If a line below falls between the line with "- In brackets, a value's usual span" and the line with "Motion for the", or is one of those two, output it exactly; output nothing else and no pictures.

[Dataset records]
= = =

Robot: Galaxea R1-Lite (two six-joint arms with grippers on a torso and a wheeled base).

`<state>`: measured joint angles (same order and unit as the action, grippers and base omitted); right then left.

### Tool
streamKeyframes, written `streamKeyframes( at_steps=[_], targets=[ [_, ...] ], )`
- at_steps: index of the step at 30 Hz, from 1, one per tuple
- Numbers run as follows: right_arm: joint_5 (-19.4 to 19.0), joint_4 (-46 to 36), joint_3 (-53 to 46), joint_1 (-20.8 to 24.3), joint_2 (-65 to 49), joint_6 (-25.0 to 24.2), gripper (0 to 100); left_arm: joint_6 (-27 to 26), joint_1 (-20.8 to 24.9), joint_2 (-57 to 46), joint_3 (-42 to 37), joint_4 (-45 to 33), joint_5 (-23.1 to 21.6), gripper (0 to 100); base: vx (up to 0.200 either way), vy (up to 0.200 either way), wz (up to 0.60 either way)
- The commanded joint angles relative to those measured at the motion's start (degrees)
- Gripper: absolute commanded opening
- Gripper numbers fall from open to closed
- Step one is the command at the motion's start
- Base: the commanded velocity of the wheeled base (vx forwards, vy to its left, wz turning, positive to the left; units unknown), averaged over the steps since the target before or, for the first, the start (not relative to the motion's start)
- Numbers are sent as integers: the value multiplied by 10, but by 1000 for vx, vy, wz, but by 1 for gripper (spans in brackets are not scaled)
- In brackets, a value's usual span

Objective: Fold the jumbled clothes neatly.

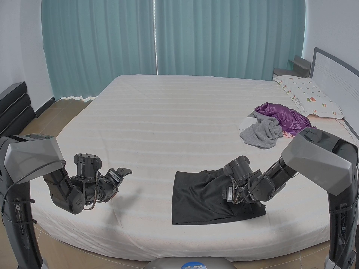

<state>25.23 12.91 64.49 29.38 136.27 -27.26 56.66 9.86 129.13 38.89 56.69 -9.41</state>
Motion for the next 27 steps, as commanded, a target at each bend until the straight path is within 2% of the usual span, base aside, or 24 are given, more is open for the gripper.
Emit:
streamKeyframes(
  at_steps=[1, 12, 16, 21, 22, 23, 25, 26, 27],
  targets=[
    [0, -10, -23, -11, -37, 1, 100, 0, 0, 2, 0, 0, 0, 100, 0, 0, 0],
    [-11, -6, -179, -61, -130, -6, 100, 0, 0, 2, 0, 0, 0, 100, 0, 0, 0],
    [-51, 25, -242, -85, -195, -1, 100, 0, 0, 2, 0, -1, 0, 100, 0, 0, 0],
    [-84, 28, -252, -102, -219, -5, 100, 0, 1, 1, 0, 0, 0, 100, 0, 0, 0],
    [-117, 32, -250, -103, -222, -6, 100, 0, 0, 2, 0, 0, 0, 100, 0, 0, 0],
    [-117, 32, -250, -103, -222, -6, 100, 0, 0, 2, 0, 0, 0, 100, 0, 0, 0],
    [-152, 51, -244, -101, -205, -7, 100, 0, 0, 2, 0, 0, 0, 100, 0, 0, 0],
    [-153, 53, -244, -101, -203, -7, 100, 0, 1, 2, 0, 0, 0, 100, 0, 0, 0],
    [-171, 75, -241, -98, -180, -14, 100, 0, 0, 2, 0, 0, 0, 100, 0, 0, 0]
  ],
)
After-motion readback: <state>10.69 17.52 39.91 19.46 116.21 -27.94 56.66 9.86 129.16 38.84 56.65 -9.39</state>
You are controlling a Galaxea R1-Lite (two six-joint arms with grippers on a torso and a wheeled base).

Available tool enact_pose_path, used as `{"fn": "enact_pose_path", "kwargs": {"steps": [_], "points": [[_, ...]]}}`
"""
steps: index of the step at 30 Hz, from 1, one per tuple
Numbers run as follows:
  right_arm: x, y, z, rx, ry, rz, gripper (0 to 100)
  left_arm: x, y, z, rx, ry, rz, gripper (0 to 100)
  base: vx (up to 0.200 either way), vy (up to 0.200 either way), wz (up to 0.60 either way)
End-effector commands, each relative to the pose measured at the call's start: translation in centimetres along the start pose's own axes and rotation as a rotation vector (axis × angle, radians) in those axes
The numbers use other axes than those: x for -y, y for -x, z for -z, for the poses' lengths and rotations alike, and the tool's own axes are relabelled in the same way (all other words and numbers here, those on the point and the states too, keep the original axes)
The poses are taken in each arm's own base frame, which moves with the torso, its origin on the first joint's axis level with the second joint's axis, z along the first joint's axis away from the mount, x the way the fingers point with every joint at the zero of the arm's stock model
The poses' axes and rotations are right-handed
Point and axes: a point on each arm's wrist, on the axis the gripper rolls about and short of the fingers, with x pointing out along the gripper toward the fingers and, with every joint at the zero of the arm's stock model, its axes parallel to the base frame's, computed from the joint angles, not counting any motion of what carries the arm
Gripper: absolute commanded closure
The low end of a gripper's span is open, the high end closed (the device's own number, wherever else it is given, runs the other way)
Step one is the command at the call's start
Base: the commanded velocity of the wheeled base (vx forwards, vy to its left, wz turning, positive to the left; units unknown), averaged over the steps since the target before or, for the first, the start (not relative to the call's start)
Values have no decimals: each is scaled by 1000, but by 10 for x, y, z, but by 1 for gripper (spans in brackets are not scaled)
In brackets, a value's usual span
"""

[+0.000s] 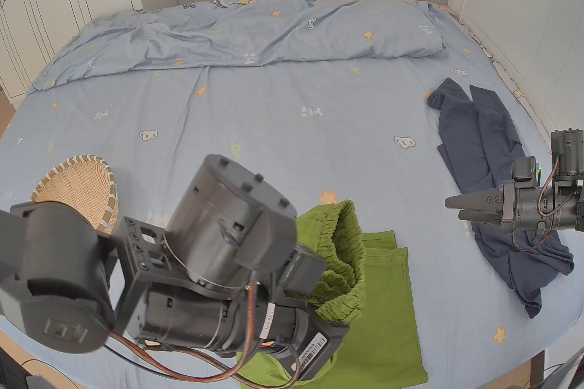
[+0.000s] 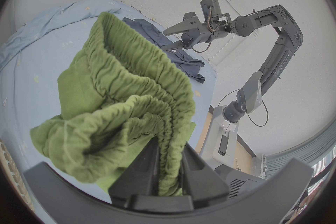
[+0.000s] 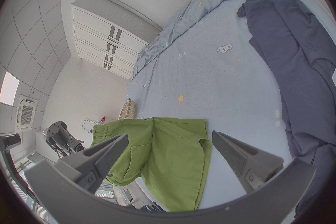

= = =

__Output for this task__:
- In brackets, a value's usual span

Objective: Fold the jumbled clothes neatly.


<state>25.23 12.91 64.49 29.38 136.27 -27.26 56.66 9.86 129.13 38.89 56.69 -9.41</state>
Motion for the next 27 steps, as commanded, a target at each bend until the straight path is within 2% of the usual span, base aside, or 24 are given, more is open for the gripper.

No more output is needed for this exercise.